AI & Agents

How to Extract Metadata from WebP and AVIF Images

WebP and AVIF store EXIF, XMP, and ICC profile metadata inside container structures that older tools often skip entirely. This guide covers how to extract metadata from both formats using ExifTool, webpmux, Pillow, ExifReader, and libheif, with practical commands and code snippets for each approach.

Fast.io Editorial Team 11 min read
File metadata extraction and analysis interface

How WebP and AVIF Store Metadata Differently

Both WebP and AVIF support standard metadata types (EXIF, XMP, ICC color profiles), but they package them in fundamentally different container formats. Understanding the container structure explains why some tools extract metadata from JPEG without trouble but return nothing for WebP or AVIF.

WebP uses RIFF (Resource Interchange File Format). The file starts with a RIFF header, followed by a series of chunks identified by four-character codes. Metadata lives in dedicated chunks: EXIF for Exchangeable Image File Format data, XMP (with a trailing space) for XMP, and ICCP for ICC color profiles. Each chunk stores a 4-byte identifier, a 32-bit size field, and the raw metadata payload. The WebP spec allows at most one chunk of each metadata type per file. Odd-sized chunks get zero-padded to maintain alignment.

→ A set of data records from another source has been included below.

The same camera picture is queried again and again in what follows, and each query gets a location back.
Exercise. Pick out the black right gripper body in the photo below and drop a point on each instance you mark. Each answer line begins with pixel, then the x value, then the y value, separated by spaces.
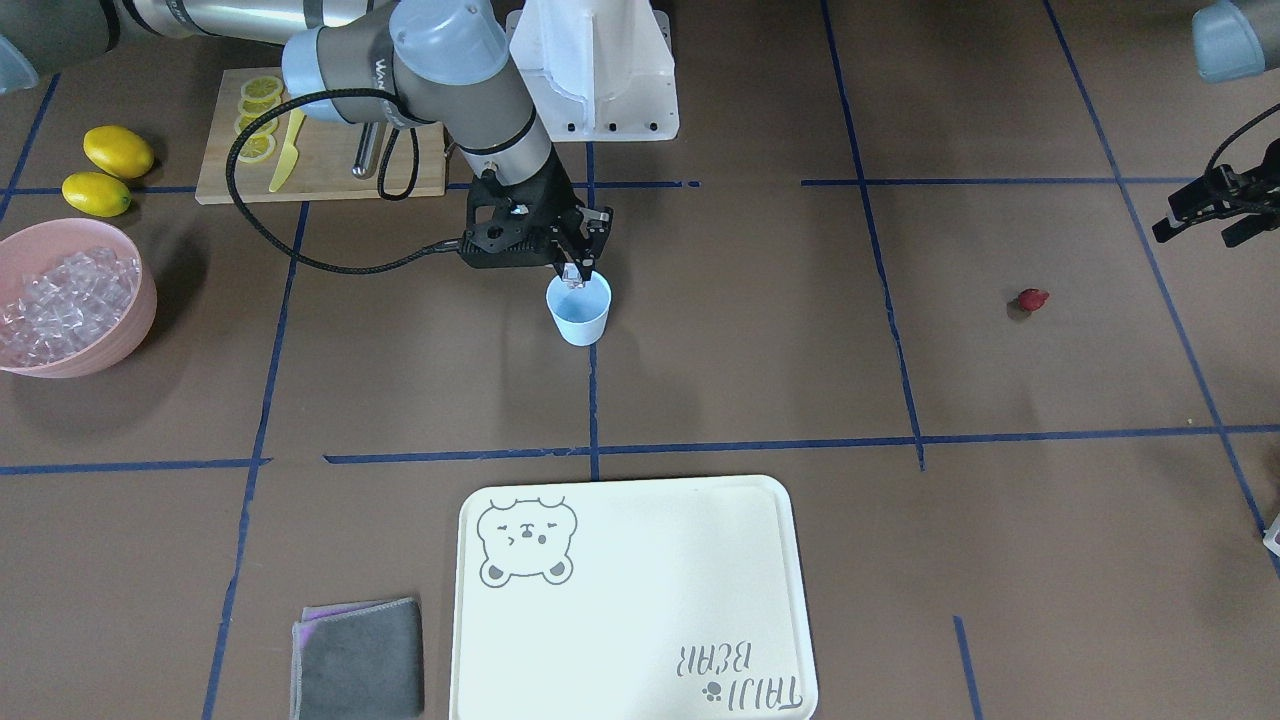
pixel 556 204

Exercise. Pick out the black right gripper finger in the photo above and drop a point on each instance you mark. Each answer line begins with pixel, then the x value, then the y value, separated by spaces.
pixel 563 249
pixel 595 229

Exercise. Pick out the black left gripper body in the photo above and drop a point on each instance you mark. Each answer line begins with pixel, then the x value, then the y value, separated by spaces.
pixel 1232 192

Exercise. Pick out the clear ice cube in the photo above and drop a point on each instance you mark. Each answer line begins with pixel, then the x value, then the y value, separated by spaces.
pixel 571 277

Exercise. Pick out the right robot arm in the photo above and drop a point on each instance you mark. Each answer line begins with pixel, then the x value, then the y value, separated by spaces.
pixel 403 63

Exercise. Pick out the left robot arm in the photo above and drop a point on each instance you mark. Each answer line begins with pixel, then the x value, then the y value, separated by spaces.
pixel 1233 40

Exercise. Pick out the light blue cup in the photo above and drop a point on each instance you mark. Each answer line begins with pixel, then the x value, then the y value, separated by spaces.
pixel 580 312

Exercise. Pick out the red strawberry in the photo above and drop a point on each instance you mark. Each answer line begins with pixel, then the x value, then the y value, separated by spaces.
pixel 1032 300

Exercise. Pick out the yellow plastic knife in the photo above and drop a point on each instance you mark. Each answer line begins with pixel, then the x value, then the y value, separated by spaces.
pixel 289 152

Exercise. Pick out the wooden cutting board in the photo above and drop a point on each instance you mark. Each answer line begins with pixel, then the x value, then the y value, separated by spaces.
pixel 327 155

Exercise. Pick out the lemon slice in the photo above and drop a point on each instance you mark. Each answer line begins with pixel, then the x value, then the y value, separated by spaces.
pixel 256 148
pixel 258 126
pixel 261 89
pixel 254 107

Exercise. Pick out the cream bear tray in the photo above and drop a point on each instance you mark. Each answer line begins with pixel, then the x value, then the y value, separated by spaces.
pixel 631 599

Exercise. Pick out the yellow lemon far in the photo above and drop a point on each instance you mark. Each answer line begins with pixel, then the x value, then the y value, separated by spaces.
pixel 119 151

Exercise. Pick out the yellow lemon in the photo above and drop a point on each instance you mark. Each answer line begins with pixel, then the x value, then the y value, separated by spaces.
pixel 119 151
pixel 97 194

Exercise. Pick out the yellow lemon near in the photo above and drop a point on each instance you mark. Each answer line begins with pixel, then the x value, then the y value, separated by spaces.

AVIF uses ISOBMFF (ISO Base Media File Format). This is the same box-based container that HEIF and MP4 use. The file opens with a File Type Box (ftyp) that identifies it as AVIF, followed by nested boxes for image data, item properties, and metadata. EXIF and XMP metadata are stored in dedicated boxes referenced through the item information table. The hierarchical box structure is more complex than RIFF chunks, which is why AVIF metadata support arrived later in most tools.

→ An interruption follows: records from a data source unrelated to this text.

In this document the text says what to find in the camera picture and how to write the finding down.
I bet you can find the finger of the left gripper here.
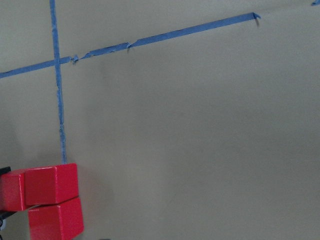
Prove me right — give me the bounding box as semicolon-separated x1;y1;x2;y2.
0;166;11;175

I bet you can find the red block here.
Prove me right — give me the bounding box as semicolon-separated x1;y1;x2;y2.
0;170;27;212
28;197;84;240
24;163;79;206

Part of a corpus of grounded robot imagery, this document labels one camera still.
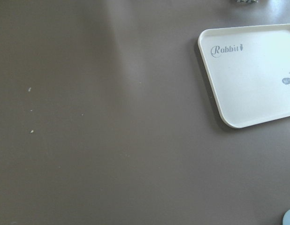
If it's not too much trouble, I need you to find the cream rabbit tray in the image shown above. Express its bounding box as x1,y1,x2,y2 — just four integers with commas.
198,24,290,128

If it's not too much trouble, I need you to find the light blue plastic cup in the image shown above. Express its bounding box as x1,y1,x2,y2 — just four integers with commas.
282,209,290,225

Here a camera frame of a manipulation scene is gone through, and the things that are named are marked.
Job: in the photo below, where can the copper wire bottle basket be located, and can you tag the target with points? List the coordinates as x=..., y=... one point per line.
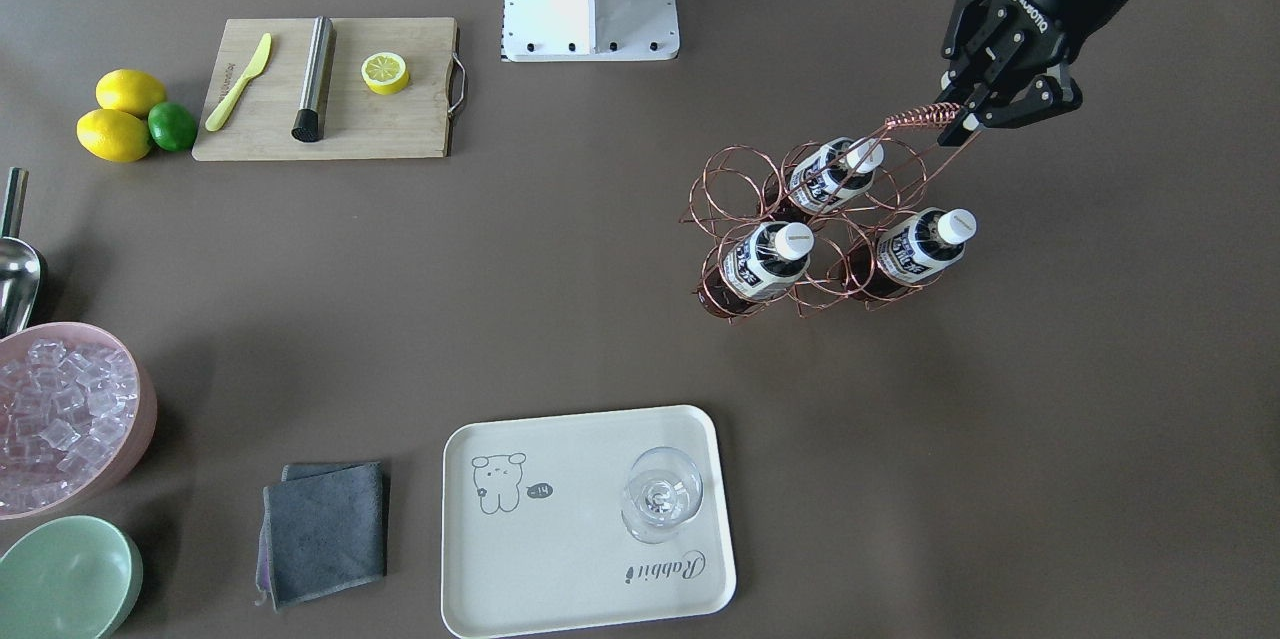
x=727, y=201

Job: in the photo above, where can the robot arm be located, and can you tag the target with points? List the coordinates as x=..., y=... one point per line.
x=1078, y=18

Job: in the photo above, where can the tea bottle two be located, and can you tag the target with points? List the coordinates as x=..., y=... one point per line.
x=909, y=253

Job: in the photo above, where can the tea bottle one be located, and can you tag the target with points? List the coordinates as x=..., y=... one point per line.
x=825, y=180

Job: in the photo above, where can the tea bottle three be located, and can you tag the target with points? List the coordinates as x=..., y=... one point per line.
x=758, y=269

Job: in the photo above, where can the clear wine glass on tray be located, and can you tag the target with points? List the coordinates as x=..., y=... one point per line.
x=662, y=494

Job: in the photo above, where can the half lemon slice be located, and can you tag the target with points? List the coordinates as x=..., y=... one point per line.
x=385, y=73

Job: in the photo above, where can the bamboo cutting board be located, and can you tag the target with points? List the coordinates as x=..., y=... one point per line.
x=357, y=124

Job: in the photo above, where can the cream rabbit tray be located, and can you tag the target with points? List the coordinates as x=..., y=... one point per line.
x=532, y=535

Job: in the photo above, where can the steel muddler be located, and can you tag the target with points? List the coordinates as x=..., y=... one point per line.
x=309, y=120

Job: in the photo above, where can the yellow-green plastic knife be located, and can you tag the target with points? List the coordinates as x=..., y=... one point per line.
x=252, y=70

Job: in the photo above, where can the grey folded cloth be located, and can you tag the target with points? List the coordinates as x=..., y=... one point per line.
x=324, y=530

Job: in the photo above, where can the green lime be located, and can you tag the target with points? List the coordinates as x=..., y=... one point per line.
x=172, y=127

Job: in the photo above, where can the yellow lemon near lime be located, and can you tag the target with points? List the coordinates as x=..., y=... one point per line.
x=132, y=91

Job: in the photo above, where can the pink bowl of ice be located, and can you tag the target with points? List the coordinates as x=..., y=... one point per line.
x=78, y=413

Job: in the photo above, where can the steel ice scoop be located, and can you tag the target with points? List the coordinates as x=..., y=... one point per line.
x=22, y=266

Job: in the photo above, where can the green empty bowl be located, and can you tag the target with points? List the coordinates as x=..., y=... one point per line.
x=74, y=577

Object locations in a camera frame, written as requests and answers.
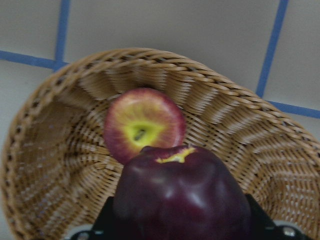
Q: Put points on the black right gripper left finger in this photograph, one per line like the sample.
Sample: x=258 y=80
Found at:
x=103 y=227

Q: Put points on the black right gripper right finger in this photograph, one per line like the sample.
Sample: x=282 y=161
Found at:
x=264 y=228

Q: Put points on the dark red apple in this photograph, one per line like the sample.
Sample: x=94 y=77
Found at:
x=179 y=193

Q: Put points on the light red apple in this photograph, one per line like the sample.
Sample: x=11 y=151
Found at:
x=142 y=117

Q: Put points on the woven wicker basket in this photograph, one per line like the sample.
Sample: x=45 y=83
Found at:
x=56 y=172

The practical difference comes down to tool maturity. WebP's RIFF format has been parseable by most metadata libraries since 2014. AVIF's ISOBMFF boxes required explicit support that many libraries only added in 2020 or later. If your extraction tool was built or last updated before AVIF support was added, it will silently return empty results rather than throwing an error.

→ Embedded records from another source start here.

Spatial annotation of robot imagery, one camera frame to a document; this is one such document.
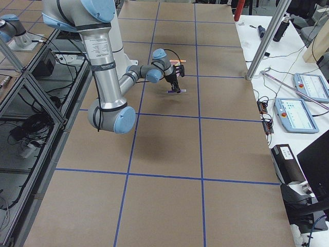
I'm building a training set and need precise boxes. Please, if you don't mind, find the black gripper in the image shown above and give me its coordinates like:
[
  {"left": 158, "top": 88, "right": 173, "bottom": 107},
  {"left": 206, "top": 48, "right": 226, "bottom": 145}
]
[{"left": 166, "top": 73, "right": 180, "bottom": 93}]

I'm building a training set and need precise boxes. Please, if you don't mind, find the purple marker pen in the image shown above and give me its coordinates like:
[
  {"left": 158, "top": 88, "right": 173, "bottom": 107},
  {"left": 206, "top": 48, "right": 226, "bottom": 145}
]
[{"left": 166, "top": 89, "right": 187, "bottom": 94}]

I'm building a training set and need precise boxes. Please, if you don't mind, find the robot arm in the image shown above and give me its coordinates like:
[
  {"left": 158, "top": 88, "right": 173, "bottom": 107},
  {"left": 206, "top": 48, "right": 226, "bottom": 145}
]
[
  {"left": 42, "top": 1, "right": 185, "bottom": 134},
  {"left": 1, "top": 14, "right": 26, "bottom": 43}
]

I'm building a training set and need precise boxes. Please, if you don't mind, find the pink mesh pen holder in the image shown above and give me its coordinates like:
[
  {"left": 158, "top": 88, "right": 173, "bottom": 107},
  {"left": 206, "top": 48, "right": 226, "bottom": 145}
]
[{"left": 170, "top": 60, "right": 180, "bottom": 66}]

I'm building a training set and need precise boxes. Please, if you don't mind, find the white support column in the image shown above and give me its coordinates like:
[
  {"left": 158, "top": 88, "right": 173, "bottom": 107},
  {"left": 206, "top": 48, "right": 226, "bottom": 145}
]
[{"left": 109, "top": 13, "right": 138, "bottom": 78}]

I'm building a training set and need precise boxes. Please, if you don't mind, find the metal rod with hook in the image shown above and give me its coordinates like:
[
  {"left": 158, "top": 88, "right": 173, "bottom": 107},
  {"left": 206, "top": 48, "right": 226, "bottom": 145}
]
[{"left": 260, "top": 68, "right": 328, "bottom": 111}]

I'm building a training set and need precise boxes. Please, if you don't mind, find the folded blue umbrella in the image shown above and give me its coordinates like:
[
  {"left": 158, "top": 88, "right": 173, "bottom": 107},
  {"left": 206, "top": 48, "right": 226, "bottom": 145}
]
[{"left": 258, "top": 25, "right": 266, "bottom": 40}]

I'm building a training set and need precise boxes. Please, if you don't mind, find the near teach pendant tablet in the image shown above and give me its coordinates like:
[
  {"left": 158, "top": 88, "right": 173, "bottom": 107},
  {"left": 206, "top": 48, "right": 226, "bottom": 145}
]
[{"left": 275, "top": 98, "right": 319, "bottom": 134}]

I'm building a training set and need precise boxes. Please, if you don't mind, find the teach pendant tablet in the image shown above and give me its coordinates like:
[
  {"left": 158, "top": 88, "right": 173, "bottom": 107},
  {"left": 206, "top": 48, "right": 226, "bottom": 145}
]
[
  {"left": 275, "top": 98, "right": 319, "bottom": 134},
  {"left": 293, "top": 73, "right": 328, "bottom": 103}
]

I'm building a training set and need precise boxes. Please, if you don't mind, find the black water bottle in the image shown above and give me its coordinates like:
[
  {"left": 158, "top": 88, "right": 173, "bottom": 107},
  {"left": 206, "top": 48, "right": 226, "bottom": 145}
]
[{"left": 272, "top": 16, "right": 291, "bottom": 42}]

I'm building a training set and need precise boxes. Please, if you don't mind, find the far teach pendant tablet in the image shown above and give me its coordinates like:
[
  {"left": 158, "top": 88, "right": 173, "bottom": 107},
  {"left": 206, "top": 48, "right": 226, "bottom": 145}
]
[{"left": 293, "top": 73, "right": 328, "bottom": 103}]

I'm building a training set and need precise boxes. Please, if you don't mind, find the black box device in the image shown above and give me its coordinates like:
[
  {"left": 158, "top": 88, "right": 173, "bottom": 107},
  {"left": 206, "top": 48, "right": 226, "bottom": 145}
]
[{"left": 271, "top": 144, "right": 306, "bottom": 185}]

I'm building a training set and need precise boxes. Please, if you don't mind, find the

One more quirk worth noting: neither WebP nor AVIF supports IPTC metadata natively at the container level. Some tools like Exiv2 will derive IPTC values by converting from XMP or EXIF data, but those derived values exist only in the tool's output, not in the actual file. If you need IPTC fields, extract the XMP block and parse it separately.

Reading WebP and AVIF Metadata with ExifTool

ExifTool, created by Phil Harvey, is the most reliable command-line option for reading metadata from both WebP and AVIF. It has supported WebP metadata since version 9.51 and added AVIF read/write support in version 11.79 (December 2019). The current version handles both formats without any special flags or configuration.

Installing ExifTool

macOS (Homebrew):

brew install exiftool

Ubuntu/Debian:

sudo apt install libimage-exiftool-perl

Windows: Download the standalone executable from exiftool.org and add it to your PATH.

Reading All Metadata

Run ExifTool against any WebP or AVIF file to dump all available metadata:

exiftool photo.webp
exiftool photo.avif

Both commands produce the same structured output: file type, MIME type, image dimensions, bit depth, and any embedded EXIF tags (camera model, GPS coordinates, date/time, exposure settings) plus XMP and ICC profile data.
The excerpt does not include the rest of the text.